[Recorded data]

+---+

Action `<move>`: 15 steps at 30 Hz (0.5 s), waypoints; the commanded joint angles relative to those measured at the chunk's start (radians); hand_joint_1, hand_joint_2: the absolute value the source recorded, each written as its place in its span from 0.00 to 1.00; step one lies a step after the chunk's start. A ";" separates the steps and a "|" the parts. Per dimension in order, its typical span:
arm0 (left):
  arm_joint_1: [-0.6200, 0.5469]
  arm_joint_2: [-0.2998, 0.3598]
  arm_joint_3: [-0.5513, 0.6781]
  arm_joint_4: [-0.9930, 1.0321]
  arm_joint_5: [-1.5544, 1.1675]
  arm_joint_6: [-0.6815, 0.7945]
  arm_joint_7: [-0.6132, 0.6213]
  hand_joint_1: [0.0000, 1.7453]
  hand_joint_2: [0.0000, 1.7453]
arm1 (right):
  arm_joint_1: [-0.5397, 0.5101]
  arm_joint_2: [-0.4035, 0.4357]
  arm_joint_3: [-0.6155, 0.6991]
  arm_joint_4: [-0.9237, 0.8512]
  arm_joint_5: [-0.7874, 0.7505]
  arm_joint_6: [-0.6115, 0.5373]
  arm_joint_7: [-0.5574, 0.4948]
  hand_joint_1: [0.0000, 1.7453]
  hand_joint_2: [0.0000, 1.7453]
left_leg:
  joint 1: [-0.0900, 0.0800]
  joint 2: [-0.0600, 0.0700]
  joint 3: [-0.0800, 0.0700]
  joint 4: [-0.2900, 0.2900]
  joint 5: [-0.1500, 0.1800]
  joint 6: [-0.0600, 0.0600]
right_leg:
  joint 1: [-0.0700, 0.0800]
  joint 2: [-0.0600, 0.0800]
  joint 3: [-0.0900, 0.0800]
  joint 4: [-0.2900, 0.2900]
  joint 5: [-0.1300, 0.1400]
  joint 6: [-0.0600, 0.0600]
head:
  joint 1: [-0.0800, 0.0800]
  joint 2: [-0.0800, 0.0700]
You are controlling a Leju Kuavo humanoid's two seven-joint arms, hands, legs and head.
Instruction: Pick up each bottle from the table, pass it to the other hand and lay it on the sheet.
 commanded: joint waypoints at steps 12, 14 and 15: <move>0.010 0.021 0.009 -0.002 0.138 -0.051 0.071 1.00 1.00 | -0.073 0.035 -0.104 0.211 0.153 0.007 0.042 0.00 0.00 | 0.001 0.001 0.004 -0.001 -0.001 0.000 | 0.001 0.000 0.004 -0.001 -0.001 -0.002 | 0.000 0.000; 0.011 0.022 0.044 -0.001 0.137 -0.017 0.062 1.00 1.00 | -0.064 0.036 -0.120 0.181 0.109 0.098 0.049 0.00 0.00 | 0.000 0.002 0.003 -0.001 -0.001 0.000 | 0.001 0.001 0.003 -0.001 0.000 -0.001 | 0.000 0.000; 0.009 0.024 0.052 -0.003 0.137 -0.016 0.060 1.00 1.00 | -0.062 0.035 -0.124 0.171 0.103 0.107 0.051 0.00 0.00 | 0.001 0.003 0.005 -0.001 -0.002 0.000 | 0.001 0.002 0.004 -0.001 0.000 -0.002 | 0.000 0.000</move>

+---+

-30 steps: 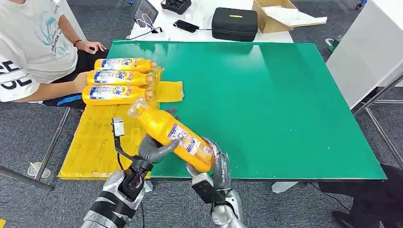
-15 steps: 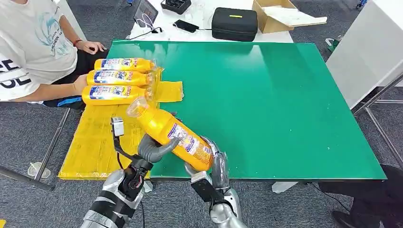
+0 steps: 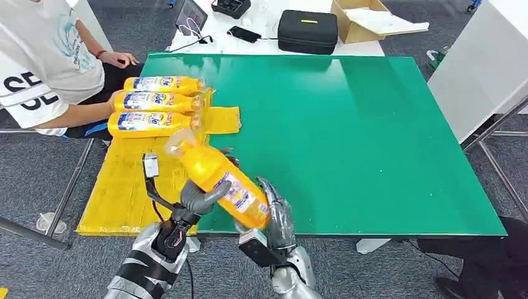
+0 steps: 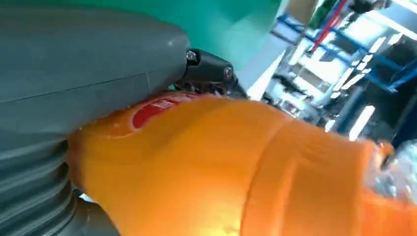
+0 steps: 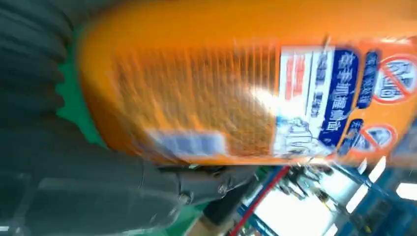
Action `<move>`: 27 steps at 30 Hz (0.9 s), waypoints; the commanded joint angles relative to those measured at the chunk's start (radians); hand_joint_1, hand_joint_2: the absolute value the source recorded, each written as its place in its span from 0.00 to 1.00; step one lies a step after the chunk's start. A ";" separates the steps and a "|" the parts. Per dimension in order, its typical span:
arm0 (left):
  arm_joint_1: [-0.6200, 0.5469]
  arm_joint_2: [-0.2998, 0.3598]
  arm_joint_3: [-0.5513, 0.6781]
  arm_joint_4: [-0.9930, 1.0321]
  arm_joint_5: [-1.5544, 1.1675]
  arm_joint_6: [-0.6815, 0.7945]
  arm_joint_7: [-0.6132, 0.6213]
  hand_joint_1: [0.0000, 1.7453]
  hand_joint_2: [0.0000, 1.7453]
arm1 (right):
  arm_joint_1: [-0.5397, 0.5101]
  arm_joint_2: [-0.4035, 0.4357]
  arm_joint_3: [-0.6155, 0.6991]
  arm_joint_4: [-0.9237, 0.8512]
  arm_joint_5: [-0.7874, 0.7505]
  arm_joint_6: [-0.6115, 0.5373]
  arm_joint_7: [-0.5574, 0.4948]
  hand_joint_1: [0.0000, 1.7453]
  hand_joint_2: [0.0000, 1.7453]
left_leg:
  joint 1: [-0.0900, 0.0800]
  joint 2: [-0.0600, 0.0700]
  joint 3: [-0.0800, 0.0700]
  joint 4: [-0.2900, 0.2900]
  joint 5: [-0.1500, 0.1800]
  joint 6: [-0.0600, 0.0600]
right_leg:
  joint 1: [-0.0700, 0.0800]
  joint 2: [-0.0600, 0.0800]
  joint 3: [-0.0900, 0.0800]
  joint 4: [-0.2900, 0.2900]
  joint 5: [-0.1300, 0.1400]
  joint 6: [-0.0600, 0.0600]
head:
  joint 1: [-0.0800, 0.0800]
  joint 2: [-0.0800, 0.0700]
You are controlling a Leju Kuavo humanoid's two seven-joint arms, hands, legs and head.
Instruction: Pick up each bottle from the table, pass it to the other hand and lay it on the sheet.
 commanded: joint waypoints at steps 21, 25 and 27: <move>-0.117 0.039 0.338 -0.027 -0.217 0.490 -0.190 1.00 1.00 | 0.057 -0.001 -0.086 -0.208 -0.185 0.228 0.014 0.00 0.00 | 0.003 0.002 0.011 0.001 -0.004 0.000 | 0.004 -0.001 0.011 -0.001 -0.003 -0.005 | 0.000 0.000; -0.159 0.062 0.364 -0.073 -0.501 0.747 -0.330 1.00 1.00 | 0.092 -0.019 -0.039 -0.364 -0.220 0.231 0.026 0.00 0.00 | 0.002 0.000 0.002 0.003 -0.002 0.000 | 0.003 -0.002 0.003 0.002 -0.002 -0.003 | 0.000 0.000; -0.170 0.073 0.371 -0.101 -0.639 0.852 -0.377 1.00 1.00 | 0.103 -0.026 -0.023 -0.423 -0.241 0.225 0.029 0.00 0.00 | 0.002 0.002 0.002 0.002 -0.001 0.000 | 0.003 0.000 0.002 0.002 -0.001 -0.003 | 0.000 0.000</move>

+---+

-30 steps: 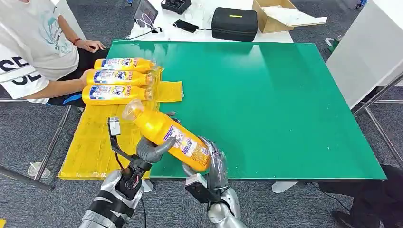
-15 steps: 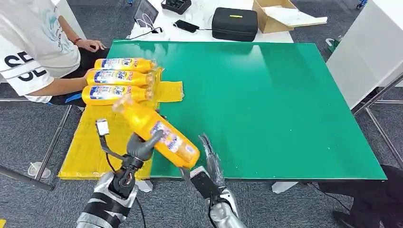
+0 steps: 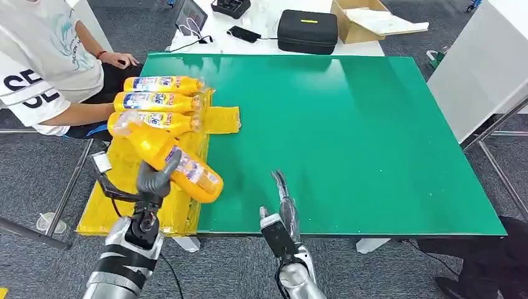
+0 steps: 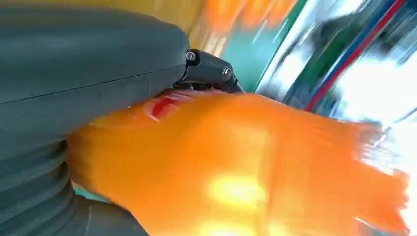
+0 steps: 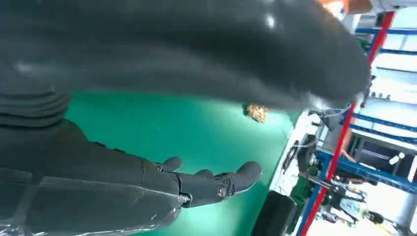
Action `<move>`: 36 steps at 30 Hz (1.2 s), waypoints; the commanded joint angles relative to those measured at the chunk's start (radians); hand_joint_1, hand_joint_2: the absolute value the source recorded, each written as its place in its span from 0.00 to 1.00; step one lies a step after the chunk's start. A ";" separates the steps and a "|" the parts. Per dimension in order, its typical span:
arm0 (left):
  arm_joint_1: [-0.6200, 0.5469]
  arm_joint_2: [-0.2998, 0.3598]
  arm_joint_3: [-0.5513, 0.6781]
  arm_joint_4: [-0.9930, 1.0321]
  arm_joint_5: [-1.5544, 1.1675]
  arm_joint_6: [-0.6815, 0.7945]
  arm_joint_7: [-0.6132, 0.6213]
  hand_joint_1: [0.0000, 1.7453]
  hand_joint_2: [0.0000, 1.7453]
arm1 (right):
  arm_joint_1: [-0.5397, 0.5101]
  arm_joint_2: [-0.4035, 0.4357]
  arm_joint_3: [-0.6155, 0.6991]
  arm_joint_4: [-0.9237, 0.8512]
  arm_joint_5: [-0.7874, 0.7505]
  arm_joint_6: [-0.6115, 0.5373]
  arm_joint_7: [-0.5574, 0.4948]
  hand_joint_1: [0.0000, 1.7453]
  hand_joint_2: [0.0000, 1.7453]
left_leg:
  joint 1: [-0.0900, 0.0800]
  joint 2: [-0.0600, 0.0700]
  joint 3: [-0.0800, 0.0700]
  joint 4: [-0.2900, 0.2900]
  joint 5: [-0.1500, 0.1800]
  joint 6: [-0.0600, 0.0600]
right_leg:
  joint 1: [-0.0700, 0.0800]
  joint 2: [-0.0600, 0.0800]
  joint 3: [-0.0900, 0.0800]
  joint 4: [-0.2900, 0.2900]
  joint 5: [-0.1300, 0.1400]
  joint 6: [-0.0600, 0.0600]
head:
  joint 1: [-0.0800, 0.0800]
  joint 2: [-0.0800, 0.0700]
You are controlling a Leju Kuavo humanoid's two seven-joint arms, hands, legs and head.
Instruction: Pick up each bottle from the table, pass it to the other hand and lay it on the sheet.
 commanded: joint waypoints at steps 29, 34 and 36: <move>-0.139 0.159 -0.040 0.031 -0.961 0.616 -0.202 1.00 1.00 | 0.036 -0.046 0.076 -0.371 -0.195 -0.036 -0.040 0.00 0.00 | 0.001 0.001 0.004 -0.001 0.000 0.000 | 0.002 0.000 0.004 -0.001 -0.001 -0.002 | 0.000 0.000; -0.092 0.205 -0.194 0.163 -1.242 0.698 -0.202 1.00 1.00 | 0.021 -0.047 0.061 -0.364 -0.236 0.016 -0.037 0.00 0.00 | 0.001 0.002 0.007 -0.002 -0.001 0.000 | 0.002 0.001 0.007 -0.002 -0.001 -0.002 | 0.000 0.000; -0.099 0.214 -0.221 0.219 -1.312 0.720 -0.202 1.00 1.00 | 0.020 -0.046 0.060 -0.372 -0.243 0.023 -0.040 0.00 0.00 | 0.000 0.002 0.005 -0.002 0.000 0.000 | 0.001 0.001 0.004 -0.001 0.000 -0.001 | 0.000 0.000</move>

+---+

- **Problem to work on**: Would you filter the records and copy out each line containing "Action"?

- **Answer to this problem**:
Action `<move>`: 15 steps at 30 Hz (0.5 s), waypoints; the commanded joint angles relative to those measured at the chunk's start (radians); hand_joint_1, hand_joint_2: the absolute value the source recorded, each written as its place in its span from 0.00 to 1.00; step one lies a step after the chunk's start. A ";" separates the steps and a "|" the parts. Per dimension in order, its typical span:
Action `<move>`: 27 steps at 30 Hz (0.9 s), waypoints; the commanded joint angles relative to those measured at the chunk's start (radians); hand_joint_1, hand_joint_2: the absolute value the source recorded, each written as its place in its span from 0.00 to 1.00; step one lies a step after the chunk's start. A ";" separates the steps and a "|" the parts. Per dimension in order, its typical span:
Action `<move>`: 36 steps at 30 Hz (1.2 s), waypoints; the commanded joint angles relative to those measured at the chunk's start (radians); hand_joint_1, hand_joint_2: the absolute value the source recorded, each written as its place in its span from 0.00 to 1.00; step one lies a step after the chunk's start. A ";" separates the steps and a "|" the parts. Per dimension in order, its typical span:

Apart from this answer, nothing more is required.